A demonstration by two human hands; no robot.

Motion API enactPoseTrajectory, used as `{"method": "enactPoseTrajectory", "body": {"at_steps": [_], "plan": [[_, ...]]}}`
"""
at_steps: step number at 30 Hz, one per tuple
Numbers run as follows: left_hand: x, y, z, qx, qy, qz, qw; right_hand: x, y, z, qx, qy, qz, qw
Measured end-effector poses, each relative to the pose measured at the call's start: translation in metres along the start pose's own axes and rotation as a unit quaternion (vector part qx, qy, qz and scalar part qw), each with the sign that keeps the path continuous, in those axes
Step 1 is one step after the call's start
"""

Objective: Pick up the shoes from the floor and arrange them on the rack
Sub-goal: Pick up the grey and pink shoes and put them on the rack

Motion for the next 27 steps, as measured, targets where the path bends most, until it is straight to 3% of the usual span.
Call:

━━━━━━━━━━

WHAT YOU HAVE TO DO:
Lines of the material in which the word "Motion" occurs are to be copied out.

ANSWER FOR THIS EXERCISE:
Motion API enactPoseTrajectory, used as `{"method": "enactPoseTrajectory", "body": {"at_steps": [_], "plan": [[_, ...]]}}`
Motion for the next 27 steps, as measured, targets where the path bends most, until it is straight to 3% of the usual span.

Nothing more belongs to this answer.